At a glance my judgement is YES, it is uniformly integrable. 
From the definition of Uniform integrability, that's 

A sequence ${f_n}$ is called uniformly integrable if $\forall \epsilon >0 \exists \delta > 0 $ such that if $E \subset X$, $E$ measurable and  $\mu (E)< \delta $ then $\forall n$ $\int_E |f_n| d\mu < \epsilon$.

So I let $E \subset R$ such that $\mu (E)<\delta$
then $\int_E|f_n|=\int|f_n|\chi_E \leq \mu (E)<\delta$.
So in this case $\epsilon =\delta$.
Does this make sense?
 A: The approach is correct with this definition of uniform integrability. 
A concern about this one is that a uniform integrable family with this definition may not contain an integrable function. For example, the family consisting of the constant function equal to $1$ would be uniformly integrable. 

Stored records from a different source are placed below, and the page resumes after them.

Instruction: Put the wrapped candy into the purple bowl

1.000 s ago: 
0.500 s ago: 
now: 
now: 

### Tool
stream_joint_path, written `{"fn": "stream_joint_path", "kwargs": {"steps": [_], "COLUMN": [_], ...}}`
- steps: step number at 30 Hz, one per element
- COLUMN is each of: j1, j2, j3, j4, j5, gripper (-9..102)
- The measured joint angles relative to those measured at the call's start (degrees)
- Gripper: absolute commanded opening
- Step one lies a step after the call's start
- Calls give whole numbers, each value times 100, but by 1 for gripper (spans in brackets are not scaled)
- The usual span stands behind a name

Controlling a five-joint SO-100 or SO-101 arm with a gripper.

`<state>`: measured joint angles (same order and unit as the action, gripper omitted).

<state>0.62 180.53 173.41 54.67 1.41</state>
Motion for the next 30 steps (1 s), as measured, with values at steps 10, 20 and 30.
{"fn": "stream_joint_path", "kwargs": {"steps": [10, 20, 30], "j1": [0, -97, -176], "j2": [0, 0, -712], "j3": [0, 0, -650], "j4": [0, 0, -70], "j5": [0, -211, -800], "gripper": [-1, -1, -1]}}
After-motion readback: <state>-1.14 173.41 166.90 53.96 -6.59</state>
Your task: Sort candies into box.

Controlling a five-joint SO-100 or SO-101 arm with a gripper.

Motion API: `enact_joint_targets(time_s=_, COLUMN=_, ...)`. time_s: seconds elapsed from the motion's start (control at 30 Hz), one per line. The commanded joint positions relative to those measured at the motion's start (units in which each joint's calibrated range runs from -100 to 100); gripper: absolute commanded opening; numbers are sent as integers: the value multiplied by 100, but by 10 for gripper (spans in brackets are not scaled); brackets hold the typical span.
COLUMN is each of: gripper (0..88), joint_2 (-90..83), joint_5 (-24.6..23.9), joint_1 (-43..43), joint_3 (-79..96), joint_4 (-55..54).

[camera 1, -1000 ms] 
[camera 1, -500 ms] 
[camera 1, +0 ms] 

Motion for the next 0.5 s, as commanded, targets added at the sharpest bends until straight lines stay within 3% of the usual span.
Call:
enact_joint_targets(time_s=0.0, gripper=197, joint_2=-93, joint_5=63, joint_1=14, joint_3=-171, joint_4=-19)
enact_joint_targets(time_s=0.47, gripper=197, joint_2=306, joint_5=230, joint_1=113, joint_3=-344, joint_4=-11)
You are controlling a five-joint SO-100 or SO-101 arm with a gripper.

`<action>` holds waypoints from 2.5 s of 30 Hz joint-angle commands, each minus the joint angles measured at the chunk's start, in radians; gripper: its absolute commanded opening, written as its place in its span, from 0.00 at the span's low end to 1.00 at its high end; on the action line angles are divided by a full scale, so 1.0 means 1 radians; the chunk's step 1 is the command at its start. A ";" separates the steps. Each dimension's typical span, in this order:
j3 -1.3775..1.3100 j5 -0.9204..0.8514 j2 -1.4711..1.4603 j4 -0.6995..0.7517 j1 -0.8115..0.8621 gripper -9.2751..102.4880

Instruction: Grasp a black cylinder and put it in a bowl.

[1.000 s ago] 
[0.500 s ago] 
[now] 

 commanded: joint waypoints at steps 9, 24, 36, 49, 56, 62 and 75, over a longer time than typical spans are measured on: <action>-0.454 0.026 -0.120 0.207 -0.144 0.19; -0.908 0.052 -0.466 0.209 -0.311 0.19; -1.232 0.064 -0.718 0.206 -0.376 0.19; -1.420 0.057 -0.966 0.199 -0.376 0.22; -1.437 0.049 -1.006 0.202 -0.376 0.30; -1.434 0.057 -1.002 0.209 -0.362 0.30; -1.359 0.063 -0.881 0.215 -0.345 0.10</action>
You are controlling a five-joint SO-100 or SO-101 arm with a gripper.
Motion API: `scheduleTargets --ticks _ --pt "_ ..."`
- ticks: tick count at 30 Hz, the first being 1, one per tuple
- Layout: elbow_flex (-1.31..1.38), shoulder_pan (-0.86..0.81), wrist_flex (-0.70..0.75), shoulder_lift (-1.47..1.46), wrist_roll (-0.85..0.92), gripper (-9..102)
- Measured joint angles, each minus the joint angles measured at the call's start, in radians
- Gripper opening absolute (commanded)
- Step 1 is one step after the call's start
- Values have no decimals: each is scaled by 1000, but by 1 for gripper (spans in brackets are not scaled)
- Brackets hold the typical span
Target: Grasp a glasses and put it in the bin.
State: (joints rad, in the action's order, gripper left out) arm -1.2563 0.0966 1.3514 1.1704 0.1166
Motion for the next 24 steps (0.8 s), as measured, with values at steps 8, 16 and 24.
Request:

A common definition is that a family $\mathcal F$ of function on a measure space $\left(X,\mathcal A,\mu\right)$ is uniformly integrable if for each positive $\varepsilon$, there exists an integrable function $g$ such that
$$
\sup_{f\in\mathcal F}\int_{\left\{\left\lvert f\right\rvert\gt g\right\}}\left\lvert f\right\rvert\mathrm d\lambda\lt \varepsilon.
$$ 
With this definition, the family $(f_n)$ defined by $f_n=\chi_{[n,n+1]}$ is not uniformly integrable. Indeed, let $\varepsilon=1/2$. If a function $g$ is such that $$\sup_{n\geqslant 1}\int_{\left\{\left\lvert f_n\right\rvert\gt g\right\}} f_n\mathrm d\lambda\lt 1/2$$
then $\lambda\left(\{g\lt 1\}\cap [n,n+1]\right)\lt 1/2$ hence $\lambda\left(\{g\geqslant 1\}\cap [n,n+1]\right)\geqslant 1/2$ for all $n$ hence $g$ cannot be integrable.